Босс не терял времени зря…
От вертолета подошел человек в камуфляжной форме, долго и задумчиво разглядывал меня, голого и измазанного запекшейся кровью. Спросил с большим сомнением:
– Вы Дарк? Тот самый Дарк?
Я кивнул.
– А я Званцев, командир здешнего авиаотряда.

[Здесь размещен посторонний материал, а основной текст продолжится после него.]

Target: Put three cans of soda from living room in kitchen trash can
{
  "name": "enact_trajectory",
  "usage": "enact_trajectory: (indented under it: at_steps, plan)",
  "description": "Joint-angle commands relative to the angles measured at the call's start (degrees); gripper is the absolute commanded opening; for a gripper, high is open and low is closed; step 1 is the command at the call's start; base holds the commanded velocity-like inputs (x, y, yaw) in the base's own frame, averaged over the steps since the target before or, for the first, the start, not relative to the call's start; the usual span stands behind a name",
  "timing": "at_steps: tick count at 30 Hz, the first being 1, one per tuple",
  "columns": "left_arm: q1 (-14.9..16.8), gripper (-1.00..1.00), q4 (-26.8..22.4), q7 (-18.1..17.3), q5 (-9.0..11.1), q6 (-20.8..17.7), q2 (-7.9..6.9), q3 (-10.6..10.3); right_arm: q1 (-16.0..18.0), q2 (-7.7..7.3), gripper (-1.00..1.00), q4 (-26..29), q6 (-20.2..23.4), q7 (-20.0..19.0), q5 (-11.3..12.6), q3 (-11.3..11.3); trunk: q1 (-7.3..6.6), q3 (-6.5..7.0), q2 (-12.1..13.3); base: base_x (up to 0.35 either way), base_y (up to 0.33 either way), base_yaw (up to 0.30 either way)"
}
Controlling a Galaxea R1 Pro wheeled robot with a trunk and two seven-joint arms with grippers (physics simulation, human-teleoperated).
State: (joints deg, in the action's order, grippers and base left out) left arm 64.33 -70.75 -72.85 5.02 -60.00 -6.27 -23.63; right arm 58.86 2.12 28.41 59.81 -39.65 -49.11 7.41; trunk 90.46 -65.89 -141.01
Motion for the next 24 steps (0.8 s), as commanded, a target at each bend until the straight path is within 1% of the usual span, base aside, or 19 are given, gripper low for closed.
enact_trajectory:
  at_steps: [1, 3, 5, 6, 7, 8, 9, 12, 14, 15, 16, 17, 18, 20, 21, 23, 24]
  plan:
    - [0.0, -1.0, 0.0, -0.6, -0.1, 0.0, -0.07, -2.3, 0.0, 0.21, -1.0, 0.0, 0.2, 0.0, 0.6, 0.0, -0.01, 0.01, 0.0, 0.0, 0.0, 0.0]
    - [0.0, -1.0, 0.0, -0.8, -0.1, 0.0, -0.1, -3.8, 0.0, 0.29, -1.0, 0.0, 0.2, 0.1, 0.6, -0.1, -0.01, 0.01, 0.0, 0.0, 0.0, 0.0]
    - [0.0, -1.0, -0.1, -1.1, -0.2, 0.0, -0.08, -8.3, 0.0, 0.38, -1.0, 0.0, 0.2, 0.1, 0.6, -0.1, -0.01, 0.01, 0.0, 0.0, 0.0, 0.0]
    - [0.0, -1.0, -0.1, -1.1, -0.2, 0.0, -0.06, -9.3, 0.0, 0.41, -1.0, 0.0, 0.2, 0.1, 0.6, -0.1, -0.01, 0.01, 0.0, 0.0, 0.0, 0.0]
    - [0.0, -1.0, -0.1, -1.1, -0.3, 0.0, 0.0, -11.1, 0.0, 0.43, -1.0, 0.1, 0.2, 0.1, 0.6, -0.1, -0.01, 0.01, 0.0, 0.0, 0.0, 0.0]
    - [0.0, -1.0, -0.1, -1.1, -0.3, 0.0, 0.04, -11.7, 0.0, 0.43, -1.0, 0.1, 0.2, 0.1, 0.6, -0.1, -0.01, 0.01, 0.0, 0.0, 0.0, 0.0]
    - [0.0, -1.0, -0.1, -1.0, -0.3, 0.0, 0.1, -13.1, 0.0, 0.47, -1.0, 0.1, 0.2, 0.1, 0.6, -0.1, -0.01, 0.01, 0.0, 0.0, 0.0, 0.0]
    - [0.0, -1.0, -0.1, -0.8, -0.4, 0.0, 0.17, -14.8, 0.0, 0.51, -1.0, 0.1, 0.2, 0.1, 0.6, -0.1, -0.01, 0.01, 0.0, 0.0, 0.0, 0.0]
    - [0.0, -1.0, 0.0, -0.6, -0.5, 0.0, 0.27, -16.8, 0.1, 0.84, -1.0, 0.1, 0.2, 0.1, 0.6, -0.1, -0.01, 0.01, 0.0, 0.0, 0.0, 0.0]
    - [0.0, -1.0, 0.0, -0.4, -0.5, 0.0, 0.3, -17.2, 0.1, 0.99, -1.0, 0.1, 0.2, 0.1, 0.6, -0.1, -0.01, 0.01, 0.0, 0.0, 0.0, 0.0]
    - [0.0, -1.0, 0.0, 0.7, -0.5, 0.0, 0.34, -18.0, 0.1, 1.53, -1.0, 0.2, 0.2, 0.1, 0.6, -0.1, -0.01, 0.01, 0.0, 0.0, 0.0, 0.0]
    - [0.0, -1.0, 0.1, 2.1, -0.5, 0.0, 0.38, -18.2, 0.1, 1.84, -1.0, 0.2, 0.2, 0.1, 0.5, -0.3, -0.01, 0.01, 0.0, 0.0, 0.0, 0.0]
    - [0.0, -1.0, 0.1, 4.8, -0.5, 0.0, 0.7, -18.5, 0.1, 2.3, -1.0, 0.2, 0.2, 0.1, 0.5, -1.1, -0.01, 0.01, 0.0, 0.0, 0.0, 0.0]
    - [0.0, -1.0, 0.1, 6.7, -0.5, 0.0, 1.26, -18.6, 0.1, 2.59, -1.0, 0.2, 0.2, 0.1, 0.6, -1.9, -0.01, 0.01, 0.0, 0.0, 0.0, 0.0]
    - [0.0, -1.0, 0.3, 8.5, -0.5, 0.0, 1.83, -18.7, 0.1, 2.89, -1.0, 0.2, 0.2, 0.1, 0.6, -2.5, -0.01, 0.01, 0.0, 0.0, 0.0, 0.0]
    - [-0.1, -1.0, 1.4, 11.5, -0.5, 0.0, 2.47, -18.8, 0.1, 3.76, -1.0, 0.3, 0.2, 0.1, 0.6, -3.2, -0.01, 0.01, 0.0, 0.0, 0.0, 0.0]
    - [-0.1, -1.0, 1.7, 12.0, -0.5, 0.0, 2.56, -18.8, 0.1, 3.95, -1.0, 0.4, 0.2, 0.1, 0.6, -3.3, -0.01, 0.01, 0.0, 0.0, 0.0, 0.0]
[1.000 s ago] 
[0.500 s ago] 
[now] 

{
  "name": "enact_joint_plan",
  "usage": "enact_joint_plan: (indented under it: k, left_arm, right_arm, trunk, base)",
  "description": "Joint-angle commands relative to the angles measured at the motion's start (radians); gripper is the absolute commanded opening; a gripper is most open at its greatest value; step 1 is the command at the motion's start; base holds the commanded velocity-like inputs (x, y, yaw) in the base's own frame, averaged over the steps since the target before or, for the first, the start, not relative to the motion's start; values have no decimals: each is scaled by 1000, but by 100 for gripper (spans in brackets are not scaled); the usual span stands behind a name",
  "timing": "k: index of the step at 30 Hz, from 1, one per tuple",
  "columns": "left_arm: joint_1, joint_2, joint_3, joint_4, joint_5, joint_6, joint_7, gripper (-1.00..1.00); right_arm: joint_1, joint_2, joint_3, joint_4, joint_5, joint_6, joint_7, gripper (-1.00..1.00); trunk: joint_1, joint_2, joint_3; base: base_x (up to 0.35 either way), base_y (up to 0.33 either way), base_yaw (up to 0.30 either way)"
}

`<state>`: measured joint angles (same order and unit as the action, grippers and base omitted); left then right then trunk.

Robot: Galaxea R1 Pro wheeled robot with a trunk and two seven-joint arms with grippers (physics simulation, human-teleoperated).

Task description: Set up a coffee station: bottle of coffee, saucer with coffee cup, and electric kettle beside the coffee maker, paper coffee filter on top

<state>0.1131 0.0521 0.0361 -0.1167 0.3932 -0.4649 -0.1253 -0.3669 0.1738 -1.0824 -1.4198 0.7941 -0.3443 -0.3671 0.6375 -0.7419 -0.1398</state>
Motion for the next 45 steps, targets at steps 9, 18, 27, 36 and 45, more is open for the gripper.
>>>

Может, вам принять душ на базе? Ну, душ… вода…
Он изобразил растопыренными пальцами нечто, символизирующее струйки льющейся воды.
– Давай на «ты», – предложил я, – не люблю, когда выкают… И не старайся, я уже не туплю… Душ приму, конечно. А ты пошли кого-нибудь за моими вещами и одеждой, сейчас расскажу, как их найти. И самое главное: есть у вас на борту чего-нибудь пожрать?
На базе мы обнаружили троих (один, судя по бейджу – настоящий хранитель Резник). Все трое оказались живы и без каких-либо следов насилия, но крепко спали и просыпаться ни в какую не желали. Наркотический то был сон, гипнотический или какой-то еще природы, без медика определить не удалось.